By Rachel Lu: America Magazine

Envy is a sin, but it can be hard not to feel a twinge just looking across the Atlantic, contemplating the great tradition of English storytelling. Even in childhood, I wondered why so many of my favorite books involved tuppence candy, seaside holidays and school children racing home for tea. My girlhood shelves were stuffed with volumes from Roald Dahl, Beatrix Potter, Robert Louis Stevenson, J. M. Barrie and Lewis Carroll. With my own children, I have also discovered the works of Arthur Ransome, J. K. Rowling and Hillaire Belloc. There are some fine American children’s authors too, but somehow the old country seems to have the edge.

At the center of this great pantheon, we find the Inklings. For generations now, these great Oxford storytellers have drawn the whole world to their crackling hearth. C. S. Lewis’s Chronicles of Narniahave sold more than 100 million copies worldwide. J. R. R. Tolkien’s novels, by some estimates, have sold an astonishing 600 million copies. Both authors have been translated into more than 40 languages. They continue to provide rich content for film and television, as we see in the new Amazon series based on The Lord of the Rings.

They led an immense number of souls to Jesus Christ. Passionate fans will sometimes insist that Tolkien’s work is “not Christian allegory,” which is true enough as far as it goes. Unlike, say, The Lion, the Witch, and the Wardrobe, it was not meant to be explicitly allegorical. Nevertheless, Tolkien’s work is deeply suffused with his deeply Catholic sensibilities, and readers do absorb those, whether or not they recognize the implications. As an adult convert to the faith, I find it remarkable how often I hear both Lewis and Tolkien mentioned by fellow converts as critical influences. Neither has been canonized (and Lewis was a member of the Church of England), but as modern-day evangelists they are simply unrivaled.

How did they do it? Who were the Inklings? The second question may help us to answer the first. The Inklings is the name of an informal literary club that met at Oxford in the mid-20th century. From roughly 1933 through 1949, they gathered each Thursday night in Lewis’s rooms at Magdalen Hall to hear and critique one another’s work. Compositions were read aloud by their authors. Discussion and critique would then follow. As intimate friends, the Inklings shared many other favorite pastimes: taking long walks, giving or attending lectures, eating and drinking together at the local pub. Like hobbits and Narnians, they loved their simple pleasures. The real work got done at the Thursday night meetings, however. In those hours, their dynamic friendship flowed over into something transformative.
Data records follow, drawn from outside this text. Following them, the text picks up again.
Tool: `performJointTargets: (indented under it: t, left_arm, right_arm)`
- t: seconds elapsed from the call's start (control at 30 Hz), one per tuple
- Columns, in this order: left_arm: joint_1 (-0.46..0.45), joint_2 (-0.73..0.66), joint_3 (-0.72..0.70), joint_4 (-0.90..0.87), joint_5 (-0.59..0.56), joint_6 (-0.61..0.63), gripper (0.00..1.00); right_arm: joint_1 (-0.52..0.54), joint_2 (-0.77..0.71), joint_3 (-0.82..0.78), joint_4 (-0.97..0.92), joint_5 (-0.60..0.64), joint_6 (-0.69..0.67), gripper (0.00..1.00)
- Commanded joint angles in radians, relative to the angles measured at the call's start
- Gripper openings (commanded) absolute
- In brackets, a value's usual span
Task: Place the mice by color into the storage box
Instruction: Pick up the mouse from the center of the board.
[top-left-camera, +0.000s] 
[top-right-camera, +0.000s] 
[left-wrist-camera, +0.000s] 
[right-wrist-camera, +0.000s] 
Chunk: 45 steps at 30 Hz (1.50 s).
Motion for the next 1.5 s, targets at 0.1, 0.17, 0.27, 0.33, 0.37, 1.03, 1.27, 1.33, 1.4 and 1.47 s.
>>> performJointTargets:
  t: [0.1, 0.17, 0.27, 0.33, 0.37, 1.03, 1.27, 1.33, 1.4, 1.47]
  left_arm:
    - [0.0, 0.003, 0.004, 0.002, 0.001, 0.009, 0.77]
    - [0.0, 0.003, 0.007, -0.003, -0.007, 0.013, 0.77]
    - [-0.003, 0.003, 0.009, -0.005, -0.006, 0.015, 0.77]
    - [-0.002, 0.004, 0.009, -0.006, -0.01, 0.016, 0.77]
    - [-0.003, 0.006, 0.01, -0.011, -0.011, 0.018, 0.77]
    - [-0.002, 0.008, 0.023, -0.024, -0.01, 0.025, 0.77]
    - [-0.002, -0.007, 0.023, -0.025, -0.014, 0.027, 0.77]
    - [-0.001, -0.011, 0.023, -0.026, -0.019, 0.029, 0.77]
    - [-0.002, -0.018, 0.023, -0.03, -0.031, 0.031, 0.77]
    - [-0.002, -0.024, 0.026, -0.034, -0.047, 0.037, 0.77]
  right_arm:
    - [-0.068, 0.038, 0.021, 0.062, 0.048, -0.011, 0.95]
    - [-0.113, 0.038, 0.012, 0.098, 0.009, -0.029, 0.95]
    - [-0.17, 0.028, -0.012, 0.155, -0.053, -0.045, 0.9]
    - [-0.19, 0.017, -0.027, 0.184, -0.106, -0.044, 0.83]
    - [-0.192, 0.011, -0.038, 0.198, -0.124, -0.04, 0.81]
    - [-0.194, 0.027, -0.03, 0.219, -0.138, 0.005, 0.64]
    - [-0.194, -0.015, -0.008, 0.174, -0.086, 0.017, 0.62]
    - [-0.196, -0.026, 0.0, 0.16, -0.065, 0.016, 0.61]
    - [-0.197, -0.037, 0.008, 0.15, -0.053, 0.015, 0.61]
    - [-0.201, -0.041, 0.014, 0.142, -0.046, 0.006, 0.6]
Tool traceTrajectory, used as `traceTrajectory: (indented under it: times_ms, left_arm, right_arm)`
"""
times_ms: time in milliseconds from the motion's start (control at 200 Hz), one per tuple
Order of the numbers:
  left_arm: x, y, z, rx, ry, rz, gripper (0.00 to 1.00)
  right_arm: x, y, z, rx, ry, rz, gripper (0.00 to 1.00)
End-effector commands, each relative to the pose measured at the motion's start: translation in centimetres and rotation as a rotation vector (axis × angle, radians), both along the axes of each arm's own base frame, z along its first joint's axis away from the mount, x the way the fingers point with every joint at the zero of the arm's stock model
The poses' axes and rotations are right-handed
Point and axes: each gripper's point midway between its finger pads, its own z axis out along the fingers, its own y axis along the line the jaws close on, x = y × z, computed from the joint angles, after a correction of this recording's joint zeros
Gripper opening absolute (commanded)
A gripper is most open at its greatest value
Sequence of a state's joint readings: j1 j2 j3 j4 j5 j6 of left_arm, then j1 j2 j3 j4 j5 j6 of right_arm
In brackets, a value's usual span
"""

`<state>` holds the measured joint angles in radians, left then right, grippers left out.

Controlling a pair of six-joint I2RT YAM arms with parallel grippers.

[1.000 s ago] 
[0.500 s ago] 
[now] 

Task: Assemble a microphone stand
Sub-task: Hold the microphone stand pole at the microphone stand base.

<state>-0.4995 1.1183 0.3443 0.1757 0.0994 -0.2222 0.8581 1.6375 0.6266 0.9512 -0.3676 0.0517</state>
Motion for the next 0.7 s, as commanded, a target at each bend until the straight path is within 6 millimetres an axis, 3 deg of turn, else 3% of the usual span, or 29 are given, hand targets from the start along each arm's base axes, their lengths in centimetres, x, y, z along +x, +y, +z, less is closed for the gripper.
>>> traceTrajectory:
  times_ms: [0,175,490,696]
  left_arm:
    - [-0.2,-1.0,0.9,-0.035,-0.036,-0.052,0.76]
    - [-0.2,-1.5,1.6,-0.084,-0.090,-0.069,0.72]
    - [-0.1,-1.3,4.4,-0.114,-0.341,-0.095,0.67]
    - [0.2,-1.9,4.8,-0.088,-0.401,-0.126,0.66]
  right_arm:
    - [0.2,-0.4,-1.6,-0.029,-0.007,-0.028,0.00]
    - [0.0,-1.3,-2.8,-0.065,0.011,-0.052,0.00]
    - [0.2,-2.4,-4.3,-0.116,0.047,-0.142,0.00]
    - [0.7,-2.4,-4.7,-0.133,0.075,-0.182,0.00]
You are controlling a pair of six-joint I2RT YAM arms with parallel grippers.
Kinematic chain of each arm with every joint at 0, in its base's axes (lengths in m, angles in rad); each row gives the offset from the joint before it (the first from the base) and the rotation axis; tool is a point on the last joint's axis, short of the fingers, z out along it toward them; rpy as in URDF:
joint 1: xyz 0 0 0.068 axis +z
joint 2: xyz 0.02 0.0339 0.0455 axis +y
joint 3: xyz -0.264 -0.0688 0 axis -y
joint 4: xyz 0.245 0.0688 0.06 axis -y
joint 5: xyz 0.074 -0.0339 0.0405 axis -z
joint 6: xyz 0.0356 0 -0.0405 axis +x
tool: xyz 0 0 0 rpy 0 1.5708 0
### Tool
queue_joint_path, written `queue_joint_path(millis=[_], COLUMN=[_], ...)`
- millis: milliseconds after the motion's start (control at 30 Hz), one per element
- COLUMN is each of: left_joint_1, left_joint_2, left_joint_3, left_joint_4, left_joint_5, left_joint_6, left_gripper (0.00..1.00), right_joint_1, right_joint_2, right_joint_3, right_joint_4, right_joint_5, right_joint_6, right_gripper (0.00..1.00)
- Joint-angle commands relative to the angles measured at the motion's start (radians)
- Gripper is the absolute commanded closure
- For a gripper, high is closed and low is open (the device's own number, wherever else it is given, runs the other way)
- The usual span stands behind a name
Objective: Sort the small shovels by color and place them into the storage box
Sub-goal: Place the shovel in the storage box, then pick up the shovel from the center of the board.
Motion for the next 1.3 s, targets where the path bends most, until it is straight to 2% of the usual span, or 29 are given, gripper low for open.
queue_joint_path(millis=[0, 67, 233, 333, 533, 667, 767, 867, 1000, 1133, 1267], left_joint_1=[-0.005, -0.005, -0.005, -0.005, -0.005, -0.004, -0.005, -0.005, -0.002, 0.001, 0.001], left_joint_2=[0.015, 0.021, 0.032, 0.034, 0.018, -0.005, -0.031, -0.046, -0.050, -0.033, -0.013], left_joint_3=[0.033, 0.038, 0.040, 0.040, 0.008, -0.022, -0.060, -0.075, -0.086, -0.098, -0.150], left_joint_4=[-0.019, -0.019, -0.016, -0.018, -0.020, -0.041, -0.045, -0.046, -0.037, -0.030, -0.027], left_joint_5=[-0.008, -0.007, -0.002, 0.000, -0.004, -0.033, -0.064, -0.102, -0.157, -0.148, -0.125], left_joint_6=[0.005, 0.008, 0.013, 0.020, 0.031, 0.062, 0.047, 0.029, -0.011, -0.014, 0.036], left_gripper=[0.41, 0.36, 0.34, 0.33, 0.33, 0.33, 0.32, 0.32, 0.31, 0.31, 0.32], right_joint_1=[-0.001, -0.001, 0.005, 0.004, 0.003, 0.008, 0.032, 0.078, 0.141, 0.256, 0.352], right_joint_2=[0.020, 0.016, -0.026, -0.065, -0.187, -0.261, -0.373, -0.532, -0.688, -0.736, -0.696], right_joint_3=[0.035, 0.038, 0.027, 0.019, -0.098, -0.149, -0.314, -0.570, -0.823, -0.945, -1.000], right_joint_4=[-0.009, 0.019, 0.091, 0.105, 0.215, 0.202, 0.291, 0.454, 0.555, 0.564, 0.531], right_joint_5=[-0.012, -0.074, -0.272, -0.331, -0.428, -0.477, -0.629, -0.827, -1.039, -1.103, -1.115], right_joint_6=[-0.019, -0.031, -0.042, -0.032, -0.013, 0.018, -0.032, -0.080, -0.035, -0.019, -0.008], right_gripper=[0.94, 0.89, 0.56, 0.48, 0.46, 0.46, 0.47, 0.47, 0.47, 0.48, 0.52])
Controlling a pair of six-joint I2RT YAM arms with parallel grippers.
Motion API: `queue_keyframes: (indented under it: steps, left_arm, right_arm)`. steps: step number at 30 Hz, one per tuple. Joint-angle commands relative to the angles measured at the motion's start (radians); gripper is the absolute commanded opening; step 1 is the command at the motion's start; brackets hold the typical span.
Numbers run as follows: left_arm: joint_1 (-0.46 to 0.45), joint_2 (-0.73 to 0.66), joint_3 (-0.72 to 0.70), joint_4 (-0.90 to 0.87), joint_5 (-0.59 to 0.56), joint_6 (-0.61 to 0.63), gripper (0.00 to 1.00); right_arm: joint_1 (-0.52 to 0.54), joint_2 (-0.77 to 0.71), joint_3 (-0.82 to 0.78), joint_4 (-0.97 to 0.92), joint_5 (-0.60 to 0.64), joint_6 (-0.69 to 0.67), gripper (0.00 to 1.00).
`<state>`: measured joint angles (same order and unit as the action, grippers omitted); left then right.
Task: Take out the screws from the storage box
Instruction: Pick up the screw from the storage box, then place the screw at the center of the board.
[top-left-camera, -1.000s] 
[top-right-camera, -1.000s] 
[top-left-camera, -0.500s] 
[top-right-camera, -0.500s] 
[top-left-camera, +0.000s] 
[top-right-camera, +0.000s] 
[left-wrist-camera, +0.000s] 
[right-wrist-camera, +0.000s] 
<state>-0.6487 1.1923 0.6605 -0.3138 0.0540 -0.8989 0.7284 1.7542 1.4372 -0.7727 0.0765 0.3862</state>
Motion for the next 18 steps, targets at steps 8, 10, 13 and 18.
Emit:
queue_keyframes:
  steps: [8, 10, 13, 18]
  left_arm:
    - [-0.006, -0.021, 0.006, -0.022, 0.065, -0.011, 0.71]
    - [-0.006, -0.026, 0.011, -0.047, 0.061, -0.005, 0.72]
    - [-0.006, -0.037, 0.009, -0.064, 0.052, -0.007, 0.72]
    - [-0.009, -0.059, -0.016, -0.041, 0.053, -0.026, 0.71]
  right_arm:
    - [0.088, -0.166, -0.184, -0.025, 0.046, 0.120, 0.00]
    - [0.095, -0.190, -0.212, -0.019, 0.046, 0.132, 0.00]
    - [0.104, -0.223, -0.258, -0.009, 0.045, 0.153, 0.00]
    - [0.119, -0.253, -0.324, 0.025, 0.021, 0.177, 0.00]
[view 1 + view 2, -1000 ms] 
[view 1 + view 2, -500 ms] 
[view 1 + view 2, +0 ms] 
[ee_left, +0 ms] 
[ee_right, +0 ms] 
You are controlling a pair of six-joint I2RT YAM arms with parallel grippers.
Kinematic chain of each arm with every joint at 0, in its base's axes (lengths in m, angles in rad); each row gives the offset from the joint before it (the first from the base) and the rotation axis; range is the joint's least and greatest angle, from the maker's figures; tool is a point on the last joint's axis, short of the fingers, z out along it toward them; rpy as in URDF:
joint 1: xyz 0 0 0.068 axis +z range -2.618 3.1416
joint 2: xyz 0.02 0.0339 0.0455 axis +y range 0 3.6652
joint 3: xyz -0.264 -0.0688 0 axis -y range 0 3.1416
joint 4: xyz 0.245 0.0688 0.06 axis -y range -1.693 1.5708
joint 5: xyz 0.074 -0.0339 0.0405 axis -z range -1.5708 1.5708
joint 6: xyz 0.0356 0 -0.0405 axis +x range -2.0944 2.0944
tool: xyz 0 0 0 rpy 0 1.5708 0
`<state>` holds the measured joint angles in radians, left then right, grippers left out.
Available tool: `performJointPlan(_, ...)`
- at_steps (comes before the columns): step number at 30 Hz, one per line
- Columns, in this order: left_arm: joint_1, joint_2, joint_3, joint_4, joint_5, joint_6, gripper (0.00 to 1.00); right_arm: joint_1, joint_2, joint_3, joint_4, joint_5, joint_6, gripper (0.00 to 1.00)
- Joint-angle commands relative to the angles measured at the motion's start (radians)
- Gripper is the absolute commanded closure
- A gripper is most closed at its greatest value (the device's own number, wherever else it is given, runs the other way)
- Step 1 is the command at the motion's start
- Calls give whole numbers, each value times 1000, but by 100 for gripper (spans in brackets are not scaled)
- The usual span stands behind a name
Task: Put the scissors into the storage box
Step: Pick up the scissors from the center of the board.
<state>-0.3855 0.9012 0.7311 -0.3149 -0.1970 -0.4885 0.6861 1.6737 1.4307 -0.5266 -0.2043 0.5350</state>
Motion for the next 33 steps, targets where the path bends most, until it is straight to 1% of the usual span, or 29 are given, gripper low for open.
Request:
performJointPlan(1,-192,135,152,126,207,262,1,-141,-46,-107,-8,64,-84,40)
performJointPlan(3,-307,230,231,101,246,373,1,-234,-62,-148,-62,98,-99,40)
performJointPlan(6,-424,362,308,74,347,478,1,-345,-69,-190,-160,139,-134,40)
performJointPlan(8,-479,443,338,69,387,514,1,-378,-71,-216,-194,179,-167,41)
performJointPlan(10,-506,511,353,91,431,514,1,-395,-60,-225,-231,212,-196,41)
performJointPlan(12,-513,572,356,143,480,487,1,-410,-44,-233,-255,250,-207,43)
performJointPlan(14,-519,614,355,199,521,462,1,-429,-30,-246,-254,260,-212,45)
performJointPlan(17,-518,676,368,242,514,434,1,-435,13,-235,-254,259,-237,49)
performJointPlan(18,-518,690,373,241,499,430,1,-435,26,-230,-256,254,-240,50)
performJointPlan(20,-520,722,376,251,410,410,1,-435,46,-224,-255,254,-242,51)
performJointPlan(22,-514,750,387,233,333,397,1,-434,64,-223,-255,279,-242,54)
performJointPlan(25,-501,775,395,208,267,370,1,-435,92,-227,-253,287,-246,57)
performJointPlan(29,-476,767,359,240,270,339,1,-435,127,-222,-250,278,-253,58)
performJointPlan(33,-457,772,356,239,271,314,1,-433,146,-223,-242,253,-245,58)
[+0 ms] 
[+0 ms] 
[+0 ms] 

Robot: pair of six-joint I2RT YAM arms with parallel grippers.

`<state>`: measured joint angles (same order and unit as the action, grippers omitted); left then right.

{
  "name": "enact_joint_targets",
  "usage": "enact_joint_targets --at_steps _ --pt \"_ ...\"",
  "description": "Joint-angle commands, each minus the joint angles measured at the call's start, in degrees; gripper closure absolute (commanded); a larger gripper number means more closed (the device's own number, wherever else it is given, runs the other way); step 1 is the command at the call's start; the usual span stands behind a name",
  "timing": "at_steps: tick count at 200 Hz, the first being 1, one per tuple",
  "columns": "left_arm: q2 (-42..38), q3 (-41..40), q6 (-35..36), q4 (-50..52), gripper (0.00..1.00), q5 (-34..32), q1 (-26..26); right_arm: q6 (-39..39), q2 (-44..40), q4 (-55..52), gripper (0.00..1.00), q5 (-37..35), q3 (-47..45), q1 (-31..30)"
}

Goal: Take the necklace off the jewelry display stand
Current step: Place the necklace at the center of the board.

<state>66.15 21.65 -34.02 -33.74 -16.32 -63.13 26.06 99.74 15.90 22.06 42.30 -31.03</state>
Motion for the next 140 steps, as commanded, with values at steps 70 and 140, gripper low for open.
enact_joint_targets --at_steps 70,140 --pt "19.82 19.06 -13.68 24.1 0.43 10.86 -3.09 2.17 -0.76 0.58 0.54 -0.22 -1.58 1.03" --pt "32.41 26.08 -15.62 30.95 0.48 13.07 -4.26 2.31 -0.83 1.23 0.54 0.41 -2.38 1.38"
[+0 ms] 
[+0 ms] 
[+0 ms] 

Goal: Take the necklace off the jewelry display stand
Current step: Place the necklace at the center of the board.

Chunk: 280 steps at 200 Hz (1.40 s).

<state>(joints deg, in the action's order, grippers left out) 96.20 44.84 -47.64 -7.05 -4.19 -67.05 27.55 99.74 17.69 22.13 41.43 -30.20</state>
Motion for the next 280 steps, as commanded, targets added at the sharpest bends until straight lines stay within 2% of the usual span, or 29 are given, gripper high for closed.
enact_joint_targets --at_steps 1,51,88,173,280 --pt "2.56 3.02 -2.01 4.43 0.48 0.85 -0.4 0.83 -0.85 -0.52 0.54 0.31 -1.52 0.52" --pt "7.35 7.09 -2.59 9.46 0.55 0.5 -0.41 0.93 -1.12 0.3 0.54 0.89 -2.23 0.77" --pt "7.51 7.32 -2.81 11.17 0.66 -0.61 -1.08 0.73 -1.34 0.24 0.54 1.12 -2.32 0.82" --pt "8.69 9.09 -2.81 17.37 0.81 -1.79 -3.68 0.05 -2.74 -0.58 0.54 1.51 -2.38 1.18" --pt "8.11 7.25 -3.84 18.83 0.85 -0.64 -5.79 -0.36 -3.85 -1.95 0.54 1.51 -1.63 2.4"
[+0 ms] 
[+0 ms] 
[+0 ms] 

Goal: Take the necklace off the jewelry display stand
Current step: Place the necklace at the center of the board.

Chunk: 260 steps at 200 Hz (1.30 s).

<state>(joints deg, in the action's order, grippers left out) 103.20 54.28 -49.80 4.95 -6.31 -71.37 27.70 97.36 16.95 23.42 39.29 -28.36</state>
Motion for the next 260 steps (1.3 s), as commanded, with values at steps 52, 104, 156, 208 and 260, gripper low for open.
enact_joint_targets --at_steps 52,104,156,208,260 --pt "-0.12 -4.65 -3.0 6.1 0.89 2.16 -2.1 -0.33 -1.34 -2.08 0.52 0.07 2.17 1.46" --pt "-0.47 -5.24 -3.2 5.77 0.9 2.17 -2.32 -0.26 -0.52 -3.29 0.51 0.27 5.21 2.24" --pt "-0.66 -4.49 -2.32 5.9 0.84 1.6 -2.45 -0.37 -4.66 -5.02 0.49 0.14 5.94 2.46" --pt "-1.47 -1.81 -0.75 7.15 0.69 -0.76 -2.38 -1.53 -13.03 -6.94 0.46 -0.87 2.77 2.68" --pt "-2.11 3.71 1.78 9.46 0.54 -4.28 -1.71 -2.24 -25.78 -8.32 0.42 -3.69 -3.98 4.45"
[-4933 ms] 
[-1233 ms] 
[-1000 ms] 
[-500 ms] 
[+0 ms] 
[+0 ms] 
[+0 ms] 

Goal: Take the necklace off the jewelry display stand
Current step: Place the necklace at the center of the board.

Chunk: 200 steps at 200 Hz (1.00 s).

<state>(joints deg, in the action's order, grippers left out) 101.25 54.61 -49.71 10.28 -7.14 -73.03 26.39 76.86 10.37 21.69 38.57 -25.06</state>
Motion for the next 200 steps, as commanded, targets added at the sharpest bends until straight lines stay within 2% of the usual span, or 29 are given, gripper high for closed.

Beyond the most famous two members, a few others are worthy of mention. Charles Williams, an editor at Oxford University Press, had a sanguine temperament and a luminous mind. His death in 1945 was a particularly sore blow to the group. Warren Lewis, the elder brother of Clive Staples, was a dedicated member who played a particularly invaluable role by keeping careful notes on the Thursday meetings across the years. Owen Barfield, an old friend of C. S. Lewis, resided in London but dropped in on the club whenever he was able. Both Catholics and Protestants participated, but all were united in a quest to defend and revitalize Christian culture in a world that seemed to be abandoning it.

They were not especially well-traveled or urbane. They came from ordinary middle-class families. Except perhaps for Williams, none was particularly known for personal charisma. On some level, the Inklings were just a clique of fusty old English intellectuals, possessed of none of the savvy instincts that we associate today with “influencers.” But if the club itself was not diverse, the readership certainly has been. Somehow these men transcended their own times and circumstances, translating Christian ideas into a language that everyone wanted to hear. There are lessons here for writers and creative artists, and indeed for all Christians who would place their gifts and talents in God’s hands, to be used for building the kingdom. The Inklings had a talent for friendship, but also a particular genius for making old things new. We need to relearn this art.